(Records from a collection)
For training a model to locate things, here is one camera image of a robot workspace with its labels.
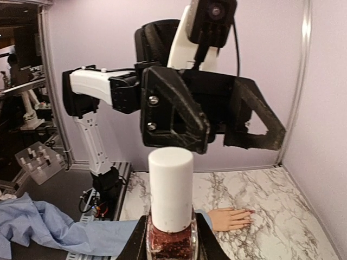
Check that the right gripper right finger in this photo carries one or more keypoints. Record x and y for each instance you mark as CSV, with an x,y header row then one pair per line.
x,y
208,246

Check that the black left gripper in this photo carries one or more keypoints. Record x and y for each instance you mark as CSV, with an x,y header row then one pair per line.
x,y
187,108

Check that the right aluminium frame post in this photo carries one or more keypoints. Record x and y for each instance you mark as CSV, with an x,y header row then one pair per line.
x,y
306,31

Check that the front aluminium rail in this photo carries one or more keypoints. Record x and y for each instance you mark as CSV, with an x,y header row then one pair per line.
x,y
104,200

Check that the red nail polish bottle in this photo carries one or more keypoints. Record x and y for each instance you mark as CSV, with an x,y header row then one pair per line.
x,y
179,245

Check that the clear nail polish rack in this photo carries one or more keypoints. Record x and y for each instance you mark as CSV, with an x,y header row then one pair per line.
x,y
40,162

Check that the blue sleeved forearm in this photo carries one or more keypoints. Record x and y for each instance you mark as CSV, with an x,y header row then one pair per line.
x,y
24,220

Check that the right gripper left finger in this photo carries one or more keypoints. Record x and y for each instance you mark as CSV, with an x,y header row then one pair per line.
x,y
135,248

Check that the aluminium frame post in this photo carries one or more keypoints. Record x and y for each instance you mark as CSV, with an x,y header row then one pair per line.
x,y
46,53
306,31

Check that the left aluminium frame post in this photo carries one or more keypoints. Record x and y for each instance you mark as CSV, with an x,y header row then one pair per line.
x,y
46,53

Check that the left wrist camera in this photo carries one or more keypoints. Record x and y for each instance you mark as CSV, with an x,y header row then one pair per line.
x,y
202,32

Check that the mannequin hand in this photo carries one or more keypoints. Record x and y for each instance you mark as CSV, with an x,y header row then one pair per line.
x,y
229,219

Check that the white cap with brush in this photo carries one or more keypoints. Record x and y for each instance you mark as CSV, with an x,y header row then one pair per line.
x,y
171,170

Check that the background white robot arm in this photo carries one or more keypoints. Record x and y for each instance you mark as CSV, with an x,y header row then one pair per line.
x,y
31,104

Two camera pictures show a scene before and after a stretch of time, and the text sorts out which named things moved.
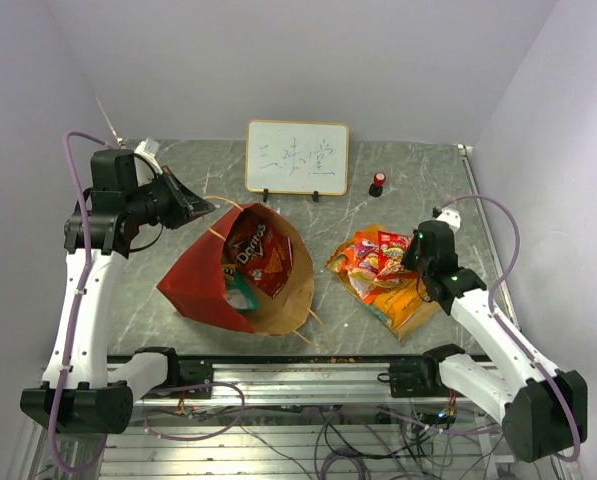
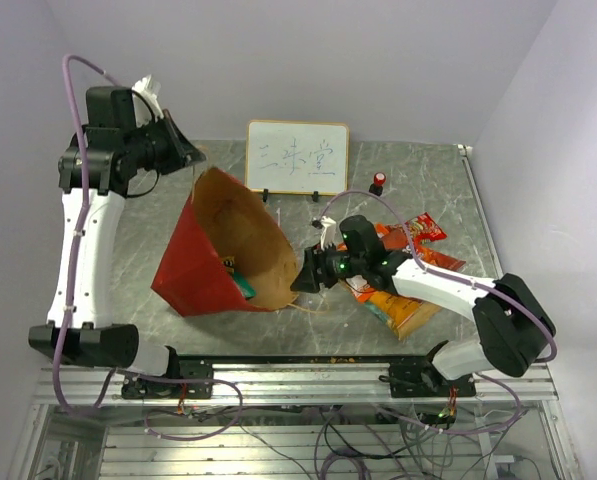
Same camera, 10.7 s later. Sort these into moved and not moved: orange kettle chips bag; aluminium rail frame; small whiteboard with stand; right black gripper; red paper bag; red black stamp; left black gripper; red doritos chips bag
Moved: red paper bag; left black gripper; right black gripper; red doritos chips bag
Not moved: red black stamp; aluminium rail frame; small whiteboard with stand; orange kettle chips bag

**YOUR OBJECTIVE**
The entries above should be given again exactly, minus any pictures.

**SOLUTION BELOW**
For training a model to locate things, here is one camera image of a robot workspace with its labels.
Check that the right gripper right finger in this photo carries one or more keypoints. Record x and y for each instance you mark as CSV, with an x,y header row then one pair per line.
x,y
208,246

Check that the black left gripper in this photo carries one or more keypoints. Record x and y for each instance you mark as CSV, with an x,y header row then one pair per line.
x,y
187,108

Check that the right aluminium frame post in this photo carries one or more keypoints. Record x and y for each instance you mark as CSV, with an x,y header row then one pair per line.
x,y
306,31

Check that the front aluminium rail in this photo carries one or more keypoints. Record x and y for each instance you mark as CSV, with an x,y header row then one pair per line.
x,y
104,200

Check that the red nail polish bottle in this photo carries one or more keypoints. Record x and y for each instance you mark as CSV, with an x,y header row then one pair per line.
x,y
179,245

Check that the clear nail polish rack in this photo carries one or more keypoints. Record x and y for each instance you mark as CSV, with an x,y header row then one pair per line.
x,y
40,162

Check that the blue sleeved forearm in this photo carries one or more keypoints. Record x and y for each instance you mark as CSV, with an x,y header row then one pair per line.
x,y
24,220

Check that the right gripper left finger in this photo carries one or more keypoints. Record x and y for each instance you mark as CSV, with an x,y header row then one pair per line.
x,y
135,248

Check that the aluminium frame post in this photo carries one or more keypoints. Record x and y for each instance you mark as CSV, with an x,y header row then one pair per line.
x,y
46,53
306,31

Check that the left aluminium frame post in this photo carries one or more keypoints. Record x and y for each instance you mark as CSV, with an x,y header row then one pair per line.
x,y
46,53

Check that the left wrist camera in this photo carries one or more keypoints. Record x and y for each instance you mark as CSV, with an x,y header row then one pair per line.
x,y
202,32

Check that the mannequin hand in this photo carries one or more keypoints. Record x and y for each instance you mark as CSV, with an x,y header row then one pair per line.
x,y
229,219

Check that the white cap with brush in this photo carries one or more keypoints. Record x and y for each instance you mark as CSV, with an x,y header row then one pair per line.
x,y
171,170

Check that the background white robot arm in this photo carries one or more keypoints. Record x and y for each instance you mark as CSV, with an x,y header row then one pair per line.
x,y
31,104

Two camera pictures show a scene before and after a stretch of time, and the text sorts out which named things moved.
Same camera, 10.7 s later. Sort these into moved and not moved: orange kettle chips bag; aluminium rail frame; small whiteboard with stand; right black gripper; red paper bag; red black stamp; left black gripper; red doritos chips bag
Moved: red paper bag; left black gripper; right black gripper; red doritos chips bag
Not moved: red black stamp; aluminium rail frame; small whiteboard with stand; orange kettle chips bag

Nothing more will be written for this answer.